What I gather in my own research into how these function, after the combustion chamber the name of the game is air volume (CSA, cross sectional area I believe it was referred to)...too big and the air doesn't flow fast enough resulting in ash particle build up, to small and not enough volume can be moved resulting in back draft or similar effect. Is there an optimal length for the duct running through the thermal mass? Also, is it preferable to vent the exhaust vertically or horizontally?
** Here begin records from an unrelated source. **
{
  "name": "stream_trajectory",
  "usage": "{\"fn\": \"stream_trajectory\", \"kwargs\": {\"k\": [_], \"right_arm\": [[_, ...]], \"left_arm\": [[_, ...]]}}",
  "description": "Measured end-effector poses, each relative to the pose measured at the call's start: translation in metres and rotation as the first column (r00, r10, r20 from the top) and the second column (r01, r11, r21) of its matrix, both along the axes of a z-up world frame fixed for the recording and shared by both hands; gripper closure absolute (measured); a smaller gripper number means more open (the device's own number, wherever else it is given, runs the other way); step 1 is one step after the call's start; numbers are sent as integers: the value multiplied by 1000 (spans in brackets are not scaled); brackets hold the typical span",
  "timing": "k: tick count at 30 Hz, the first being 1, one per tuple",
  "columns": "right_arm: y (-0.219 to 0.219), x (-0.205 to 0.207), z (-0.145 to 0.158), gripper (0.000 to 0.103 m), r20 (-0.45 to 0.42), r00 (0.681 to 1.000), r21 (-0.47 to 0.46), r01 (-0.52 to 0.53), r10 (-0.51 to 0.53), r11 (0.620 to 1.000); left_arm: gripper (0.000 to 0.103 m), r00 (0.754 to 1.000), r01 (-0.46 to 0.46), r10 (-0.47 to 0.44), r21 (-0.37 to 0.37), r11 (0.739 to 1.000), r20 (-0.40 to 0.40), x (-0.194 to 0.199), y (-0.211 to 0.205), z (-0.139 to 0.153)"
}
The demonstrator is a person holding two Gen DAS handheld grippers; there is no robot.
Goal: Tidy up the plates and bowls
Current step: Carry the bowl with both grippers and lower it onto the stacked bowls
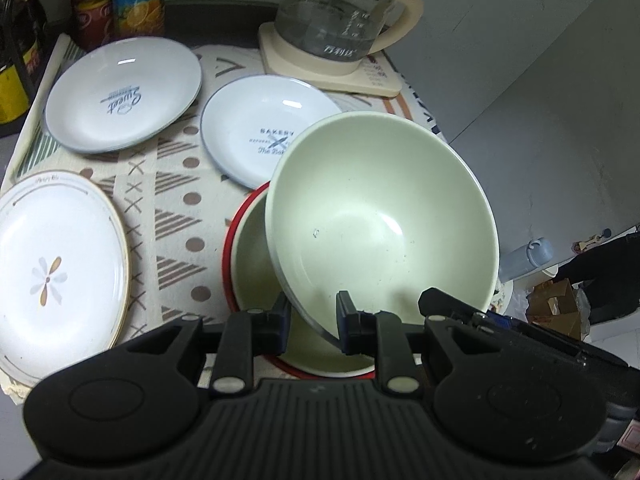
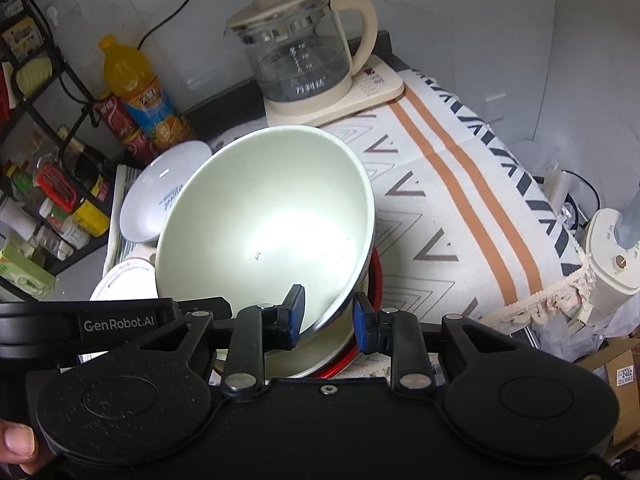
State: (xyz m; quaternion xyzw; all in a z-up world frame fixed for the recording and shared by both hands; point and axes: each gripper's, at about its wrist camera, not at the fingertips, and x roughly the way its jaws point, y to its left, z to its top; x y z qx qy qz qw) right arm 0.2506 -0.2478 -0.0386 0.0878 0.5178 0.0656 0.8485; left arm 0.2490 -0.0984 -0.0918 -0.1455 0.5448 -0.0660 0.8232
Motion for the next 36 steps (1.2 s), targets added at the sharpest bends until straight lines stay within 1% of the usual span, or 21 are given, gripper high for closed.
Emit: {"fn": "stream_trajectory", "kwargs": {"k": [7,12,16,18,24,27,29,30,33,34,35,36], "right_arm": [[6,2,-11,77,-39,999,-13,-11,11,1000],[8,4,-14,77,-55,998,-11,-15,14,1000],[7,6,-14,74,-75,997,6,-7,7,1000],[7,6,-12,73,-78,997,9,-4,4,1000],[5,2,-8,72,-64,998,6,-11,11,1000],[4,-2,1,72,-36,999,9,-17,17,1000],[3,-5,7,72,-16,1000,9,-23,23,1000],[2,-6,8,72,-10,1000,11,-26,26,1000],[-1,-13,6,72,-10,1000,22,-25,25,999],[-2,-15,5,72,-14,1000,26,-22,23,999],[-3,-18,4,72,-17,1000,33,-18,19,999],[-3,-21,4,72,-16,1000,42,-17,17,999]], "left_arm": [[80,999,-3,2,-4,1000,-47,2,5,-12],[78,999,1,-2,-2,1000,-52,4,6,-10],[68,998,7,-7,-1,1000,-66,4,9,-6],[67,997,7,-6,8,1000,-81,4,9,-6],[63,999,-11,11,20,1000,-41,-4,14,2],[61,999,-27,28,34,999,-24,-7,17,7],[57,999,-40,41,41,998,-19,-11,20,9],[56,999,-49,49,44,998,-14,-13,21,10],[53,998,-68,68,55,996,0,-22,25,15],[48,997,-75,75,61,995,6,-26,26,16],[42,996,-85,85,70,994,13,-30,28,18],[38,995,-98,97,79,992,22,-34,30,20]]}}
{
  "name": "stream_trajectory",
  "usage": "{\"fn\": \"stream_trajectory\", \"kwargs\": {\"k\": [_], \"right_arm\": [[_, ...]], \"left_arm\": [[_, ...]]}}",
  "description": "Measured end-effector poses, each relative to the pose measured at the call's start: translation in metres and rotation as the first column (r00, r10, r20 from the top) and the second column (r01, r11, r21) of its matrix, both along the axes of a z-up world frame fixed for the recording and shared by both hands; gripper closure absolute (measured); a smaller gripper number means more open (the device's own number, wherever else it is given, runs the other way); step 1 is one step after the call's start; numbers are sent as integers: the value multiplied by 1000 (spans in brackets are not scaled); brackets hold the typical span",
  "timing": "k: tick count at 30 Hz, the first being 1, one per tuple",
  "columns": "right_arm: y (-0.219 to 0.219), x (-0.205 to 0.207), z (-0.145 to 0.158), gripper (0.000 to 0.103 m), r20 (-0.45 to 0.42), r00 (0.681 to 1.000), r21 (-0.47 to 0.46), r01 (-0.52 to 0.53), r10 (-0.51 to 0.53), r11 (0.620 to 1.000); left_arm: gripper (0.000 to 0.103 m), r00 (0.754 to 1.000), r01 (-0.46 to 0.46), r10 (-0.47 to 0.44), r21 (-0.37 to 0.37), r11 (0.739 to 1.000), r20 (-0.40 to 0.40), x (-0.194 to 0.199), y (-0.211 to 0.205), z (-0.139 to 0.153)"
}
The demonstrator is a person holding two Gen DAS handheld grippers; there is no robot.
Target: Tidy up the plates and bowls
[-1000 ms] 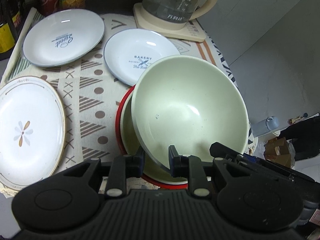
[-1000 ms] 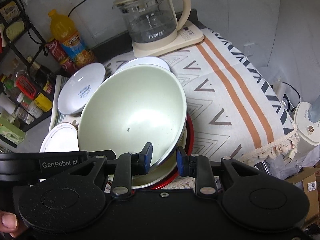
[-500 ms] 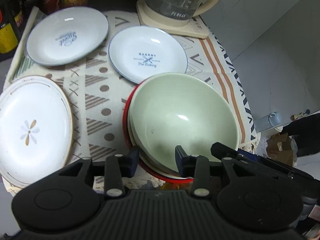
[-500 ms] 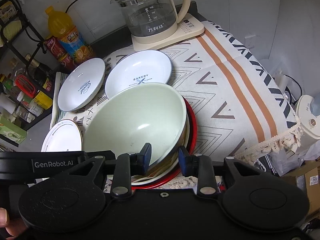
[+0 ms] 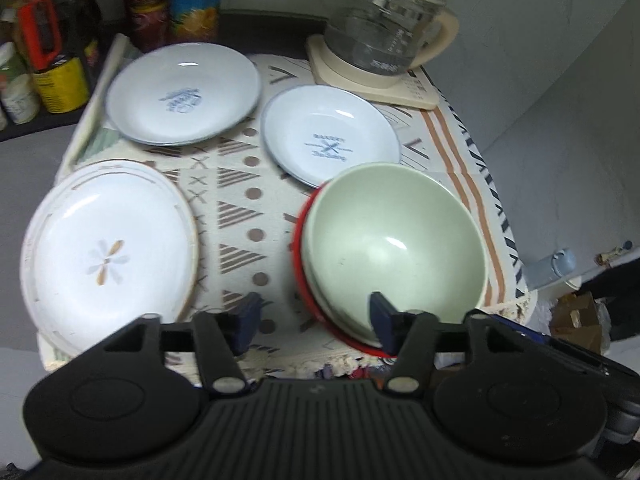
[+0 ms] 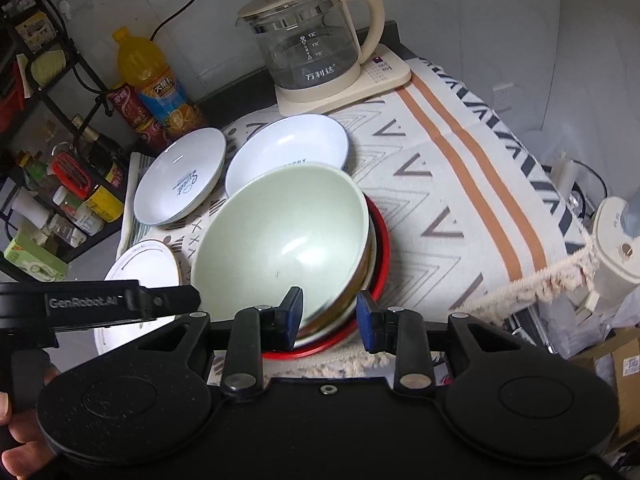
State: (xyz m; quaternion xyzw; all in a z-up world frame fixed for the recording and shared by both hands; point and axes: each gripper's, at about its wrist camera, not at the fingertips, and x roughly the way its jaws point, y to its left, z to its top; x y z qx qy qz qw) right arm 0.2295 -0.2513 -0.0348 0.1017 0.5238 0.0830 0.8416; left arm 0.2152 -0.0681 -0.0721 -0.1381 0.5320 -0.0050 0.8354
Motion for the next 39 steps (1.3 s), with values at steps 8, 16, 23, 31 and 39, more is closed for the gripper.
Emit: {"fn": "stream_trajectory", "kwargs": {"k": [8,16,23,31,39], "right_arm": [[16,-19,18,41,75,996,46,-47,44,998],[53,-25,27,16,139,982,75,-141,130,987],[87,-19,25,9,123,977,69,-185,176,980],[134,1,19,6,125,976,14,-182,178,983],[178,35,7,6,100,987,-26,-121,123,992]], "left_arm": [[19,995,-101,101,35,994,21,-30,32,8],[18,983,-180,179,58,982,31,-54,69,10],[18,971,-239,238,47,970,24,-58,107,7],[18,976,-219,218,20,976,16,-35,155,-5],[18,989,-150,150,-10,989,8,9,199,-12]]}}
My plan is to use structural steel (have some tubing and C channel laying around) for the fuel tube leading up to the combustion chamber. A riser built from fire brick and topped with flue liner, a 15 gallon drum (also laying around), and adobe brick for the vent through the thermal mass (likely I'll use stovepipe for anything in livable structure, but I think it should work for the greenhouse build). The thermal mass will be made of adobe and pea gravel/sand mixture (creek rock and sand collected locally).

I'll post photos of the build once I've settled on a method for my madness, updates as the project is progresses, as well as a follow up to show what it does next winter. The goal here is to grow my seedlings in late January/February in Zone 5. Most winters here in Central Missouri are fairly cold, but recent patterns make already unpredictable Missouri weather even more elusive. If it works, I will be building one or two in my home for supplemental heat (and so my wife, who freezes every winter in this turn of the century house, will have a warm spot to sit).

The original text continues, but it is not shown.